The current system of compensation by common law fails all measures of performance. It is extremely inefficient as a means of compensating the injured. It also makes compensation an uncertain and protracted affair, where there is a very small number of (Lotto!) “winners”. And most importantly it actually interferes with quality improvement programs across the health system, programs that are needed to reduce the number of patients injured.
Injured patients have a right to compensation. Common law is a means of exercising this right. Common law has failed and there is now an urgent need to change laws or systems.
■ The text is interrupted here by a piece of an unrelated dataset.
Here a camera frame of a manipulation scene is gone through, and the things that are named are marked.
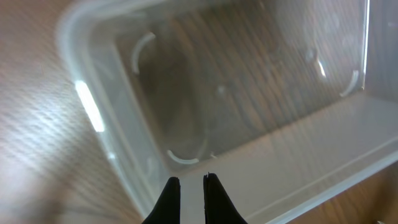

Most doctors would prefer a comprehensive no fault scheme as operated under Victorian WorkCover before Bracks, coupled with a professional review body (Worksafe?). An alternative may be the New Zealand model.
If it takes the collapse/dissolution of a major player to force a legislative response then so be it!!!
CRIKEY: This is a pretty compelling articulation of the case from someone at the coalface. It will be interesting to see how many lawyers reading this would offer a different point of view.
What an interesting few years it has been with a series of business disasters all coming home to roost. I always wondered how the incompetent managers, CEO’s, NED’s and chairmen got away with it. The last few years of corporate collapses and near misses show that it was just that their luck was holding out, and now it ain’t.
Regarding the UMP disaster, your medical insider paints an ugly picture. I know Kerryn Phelps will disagree with me, but the variety of doctors unions (sorry, associations, guilds etc) also have played a big hand in this. These professionals’ unions have a sorry history of protecting their incompetent colleagues, to the cost of the general public, which goes back a long way.
Channel 9’s Sunday dug up story after story of incompetent doctors being protected, but they still saw no role for their associations in getting rid of the fools. This conspiracy of protection has penalised the doctors who are competent and ultimately been a significant factor in the demise of their insurance.
The doctors should be standing up and demanding that their associations filter out their incompetent colleagues. The knock-on positive effects to the doctors themselves and society generally will be huge, as well as making the insurance mess a lot easier to clean up.
Only the Law Society protects incompetent colleagues to the same extent. The poor blue-collar unions don’t compare.